Model for glioma differentiation hierarchies based on single cell RNA-sequencing analyses of primary human brain tumors. The schematic shows differences in abundance of cycling cells and cellular differentiation state for various subtypes of gliomas. The y-axis shows differentiation state of the tumor cells, ranging from undifferentiated neuronal progenitor-like cells at the top to more differentiated mature glia-like cells at the bottom. The x-axis shows three major glioma subytpes, including IDH-mutated oligodendrogliomas (IDH-O) and astrocytomas (IDH-A), diffuse midline gliomas with H3K27M mutation and pilocytic astrocytomas with alterations in the BRAF oncogene (BRAF-PA). The BRAF-PAs resemble a more differentiated lineage hierarchy compared to the IDH- and H3K27M-mutated tumors. These findings may underlie the differing clinical behavior and varying responses to treatment of these brain tumor subtypes.
Figure from: Reitman ZJ, Paolella BR, et al., Mitogenic and progenitor gene programmes in single pilocytic astrocytoma cells. Nat Commun. 2019 PMID: 31427603
We are also interested in innovatively harnessing gain-of-function cancer mutations to inform the design of valuable new enzymes, which could potentially be useful for drug and chemical production processes (Figure 4).
Figure 4. Enzyme redesign guided by cancer-derived mutations.
Cover artwork from Nature Chemical Biology showing (on the left) oligodendroglioma tumor cells, which contain an isocitrate dehydrogenase 1 (IDH1) R132H mutation. The active site of IDH1 is shown on the right. The R132H mutation affects a critical active site residue of IDH1, conferring a change-of-function to the IDH1 enzyme. We applied analogous mutations to the active sites of distantly related enzymes to redesign those enzymes into novel, useful enzymes with new functions. Future work seeks to identify additional cancer-derived mutations in enzyme active sites that could be used to guide the design of useful enzymes in a similar manner.
Figure from: Reitman ZJ, et al. Enzyme redesign guided by cancer-derived IDH1 mutations. Nat Chem Biol. 2012 PMID: 23001033
Additionally, we are interested in circulating tumor DNA (ctDNA) that is released from brain tumors into the circulation, especially as they undergo radiation therapy, to determine if testing for these byproducts could be used to improve the clinical management of brain tumor patients.

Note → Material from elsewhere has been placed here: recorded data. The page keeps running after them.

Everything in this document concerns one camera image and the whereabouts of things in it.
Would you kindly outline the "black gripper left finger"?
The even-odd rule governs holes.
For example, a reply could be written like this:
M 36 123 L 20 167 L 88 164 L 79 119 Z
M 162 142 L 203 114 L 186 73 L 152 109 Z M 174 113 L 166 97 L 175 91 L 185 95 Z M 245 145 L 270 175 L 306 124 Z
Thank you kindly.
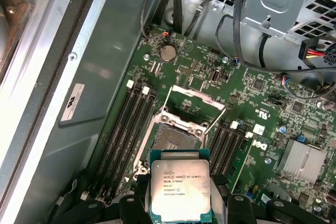
M 134 194 L 122 196 L 108 207 L 101 201 L 84 201 L 57 217 L 56 223 L 150 223 L 146 206 L 149 182 L 149 174 L 139 175 Z

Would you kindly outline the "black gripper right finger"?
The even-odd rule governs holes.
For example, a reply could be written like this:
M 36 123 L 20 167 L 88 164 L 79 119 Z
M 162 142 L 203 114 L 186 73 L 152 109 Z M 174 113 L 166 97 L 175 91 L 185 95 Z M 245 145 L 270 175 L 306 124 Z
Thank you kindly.
M 223 175 L 211 175 L 211 205 L 218 223 L 323 223 L 283 199 L 270 200 L 262 207 L 247 196 L 231 194 Z

The Reitman Lab has benefited from support from the Developmental Research Program and the Career Enhancement Program within the Duke Brain Tumor SPORE grant from the National Cancer Institute. The Lab has also received support from research foundations including the Pediatric Brain Tumor Foundation, the St. Baldrick’s Foundation, the Michael Mosier Defeat DIPG Foundation, the ChadTough Foundation, the SoSo Strong Foundation and the Conquer Cancer Foundation of the American Society for Clinical Oncology. Finally, support from the Duke Cancer Institute, the Preston Robert Tisch Brain Tumor Center at Duke and the Departments of Radiation Oncology and Neurosurgery are critical to carry out our work. We are extremely grateful to these sponsors and for the advocacy of patients and their families who make this research possible.